I had an idea for a movie yesterday, while seated in the exam room of my allergist. Not really for a specific movie per say, but more a set of circumstances that would allow me to irritate my doctors as much as they irritate me. My GP, Allergist, Dermatologist, my kids Pediatricians, OBGYNs (ok the last two technically aren't MY doctors, but I have to sit in their rooms too, so fuck 'em), etc etc. I'll let my Pulmonologist sit this one out as he's been nothing but spectacular to me.
It was there, staring at a poster of 7000 years of Chinese history from the Boston MFA (I think...where the display was taking place was irrelevant, but it was definitely Boston) that I realized I needed to pay back my doctors in kind.
So my movie idea is simply to take the perspective of someone sitting in a doctor's office and have the camera stare at the wall. Or the Kleenex box on the table with the advertisements for antihistamine's on it. Hell it can even pan over to the closed and covered window for all I care. But the simple idea is that it's basically an hour of just sitting in some office somewhere. Maybe the camera will go black, like you just fell asleep. And it'll pan to the doorway every time you hear someone walk by. And it'll go on like that for 45 minutes to an hour. And then it'll ten minutes of story, I think the story probably should not make any sense, or at least not have any cohesive plot and then they'll be ushers in the doorways taking their copays of $25.
I'm just tired of sitting in a doctor's office and wondering where the hell the bastards are. We've even started asking the receptionist how far behind they are. Usually we get the 'oh not too bad' BS and then sit for twenty minutes in the room. I understand they can't be exactly on time and that sometimes patients take longer than planned, but for fucks sake get some more help then.
Also, for the love of pete get another doctor to help out, not a Physicians Assistant.
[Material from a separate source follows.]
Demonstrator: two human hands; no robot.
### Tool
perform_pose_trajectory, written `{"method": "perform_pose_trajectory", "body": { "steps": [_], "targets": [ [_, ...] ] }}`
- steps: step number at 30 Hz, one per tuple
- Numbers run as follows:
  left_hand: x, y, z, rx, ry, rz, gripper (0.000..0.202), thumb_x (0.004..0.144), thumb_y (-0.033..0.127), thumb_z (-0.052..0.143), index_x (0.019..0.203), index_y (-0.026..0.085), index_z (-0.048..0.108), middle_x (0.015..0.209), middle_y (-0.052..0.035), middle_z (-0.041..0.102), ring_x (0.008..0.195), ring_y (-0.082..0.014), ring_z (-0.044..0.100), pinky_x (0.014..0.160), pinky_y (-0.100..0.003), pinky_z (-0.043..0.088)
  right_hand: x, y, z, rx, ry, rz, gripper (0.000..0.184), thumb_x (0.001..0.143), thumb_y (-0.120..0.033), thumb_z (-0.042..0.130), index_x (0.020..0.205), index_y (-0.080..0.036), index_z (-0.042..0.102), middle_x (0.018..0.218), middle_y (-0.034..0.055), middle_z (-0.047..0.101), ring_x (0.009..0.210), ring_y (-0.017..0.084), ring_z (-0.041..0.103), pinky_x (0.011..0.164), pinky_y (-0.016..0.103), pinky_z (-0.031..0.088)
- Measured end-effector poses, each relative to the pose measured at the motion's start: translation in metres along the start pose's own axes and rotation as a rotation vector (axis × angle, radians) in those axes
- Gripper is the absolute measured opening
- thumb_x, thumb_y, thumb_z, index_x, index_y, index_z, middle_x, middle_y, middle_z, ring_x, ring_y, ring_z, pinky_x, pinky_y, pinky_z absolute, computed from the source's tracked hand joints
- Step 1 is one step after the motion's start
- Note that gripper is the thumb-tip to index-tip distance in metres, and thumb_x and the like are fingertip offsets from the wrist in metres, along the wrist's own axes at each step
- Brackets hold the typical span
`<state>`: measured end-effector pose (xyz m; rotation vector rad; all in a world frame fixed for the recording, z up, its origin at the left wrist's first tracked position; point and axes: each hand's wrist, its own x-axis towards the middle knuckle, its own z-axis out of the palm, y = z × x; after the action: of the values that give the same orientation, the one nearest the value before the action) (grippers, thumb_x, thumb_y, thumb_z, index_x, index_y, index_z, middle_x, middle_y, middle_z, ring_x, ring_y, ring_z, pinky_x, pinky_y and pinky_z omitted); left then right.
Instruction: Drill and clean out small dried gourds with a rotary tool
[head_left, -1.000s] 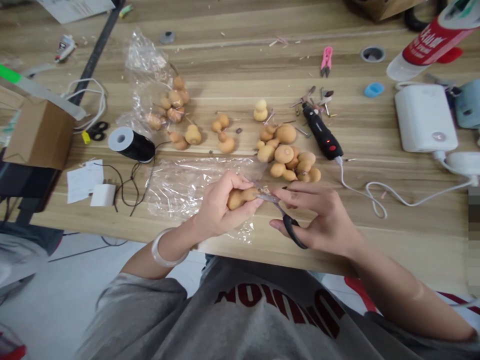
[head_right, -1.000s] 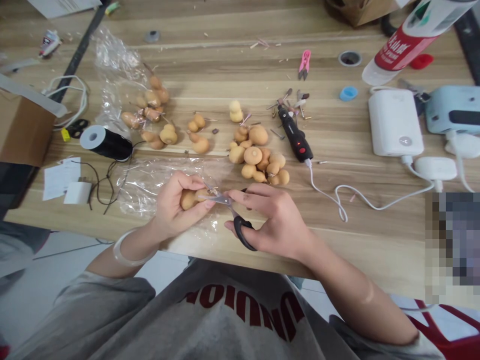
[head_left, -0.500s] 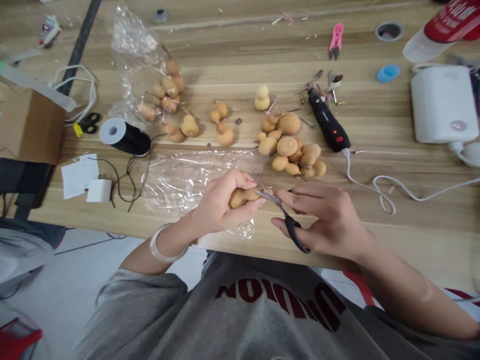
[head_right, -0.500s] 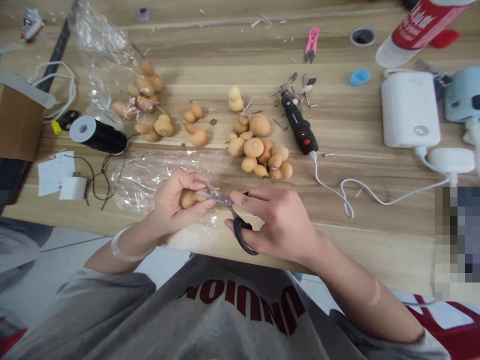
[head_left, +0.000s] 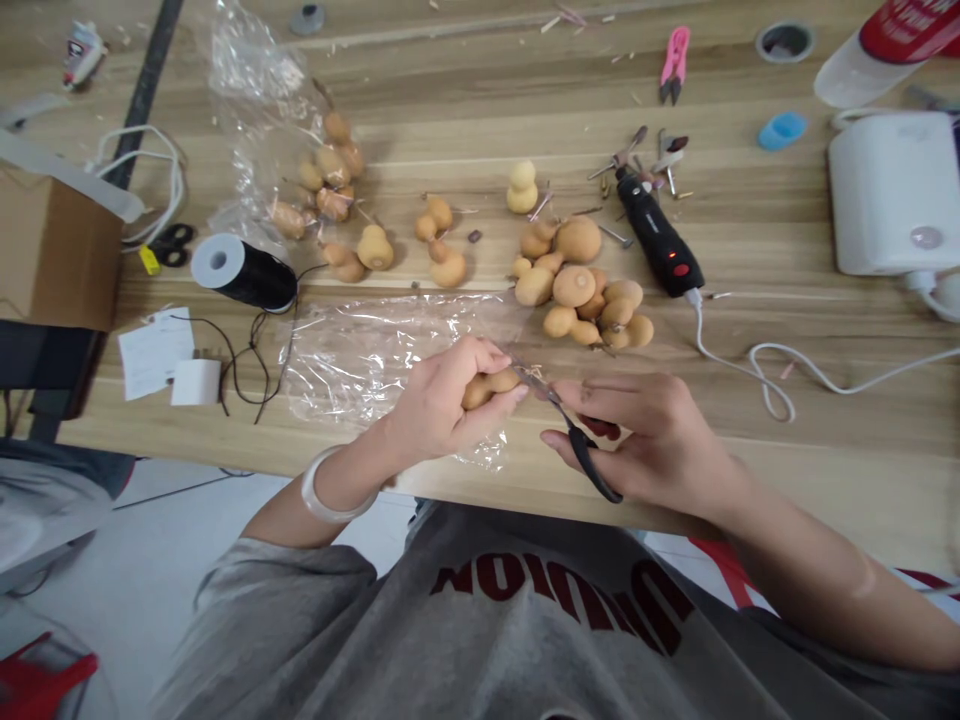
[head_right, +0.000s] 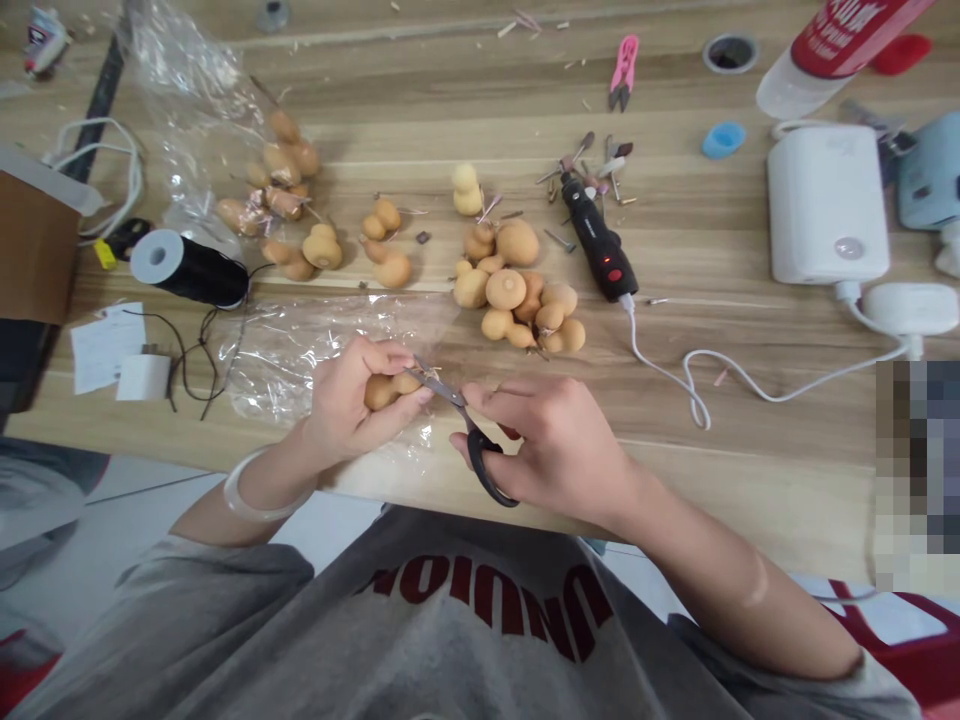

The one at my GP doesn't know the first thing about what the hell she's talking about. I've seen her two to three times. Twice that I can remember and I thought one more time, but I think she may have given me some kind of elixir because I don't remember shit. Anyway, the first time I had to explain to her what shingles was. Hm. Then she prescribed me meds. Then she called me a couple of hours later and told me NOT to take the meds unless I had more symptoms. Which we had already talked about, I knew that I didn't currently have shingles, but it felt like it may be coming on, so I was taking precautions. The second time I saw her she couldn't understand what I was talking about. I had an infection in my right elbow. It was bright red and inflamed. The other elbow was normal. I told her the symptoms: it started out slightly sore, but was now quite sore, and there was a pretty good burning sensation. I told her about the swelling. The redness. Then she looked at my elbow and asked me if it hurt.
Did I somehow injure it?
No, I didn't. There's been no kind of activity where my elbow would have been injured.
Does it burn?
Yes, yes it does.
And you didn't injure it?
No. But it burns. And is bright red. And inflamed.
Is it really inflamed?
Yu-Yes?
Would you say that it's more inflamed than your other elbow?
Definitely.
Does it hurt?
Mm-hm.
Let me take a look at that.
Okay.
Hmmm...you're sure you didn't injure it?
Yeah.
Yet, it's still inflamed and sore?
Well...yeah.
Does it hurt all the time?
Yes.
You say it's red, how much redder than normal is it?
Very. It's red. My elbows are not normally bright red. And inflamed. And constantly burning.
I see. Let me see your other elbow. Ah yes, that elbow is not red.
Yes, that's because it's fine.
I'm going to have to talk to the doctor about this one.
For fucks sake, if you're going to have to talk to the doctor anyway, you might as well just have the goddamned nurse take the notes about what is wrong and have the shitfucking doctor come take a look at it, prescribed the ballsucking antibiotics and let me get on my humble asshole sniffing way!
At least she didn't call me two hours later and tell me not to take the meds she prescribed.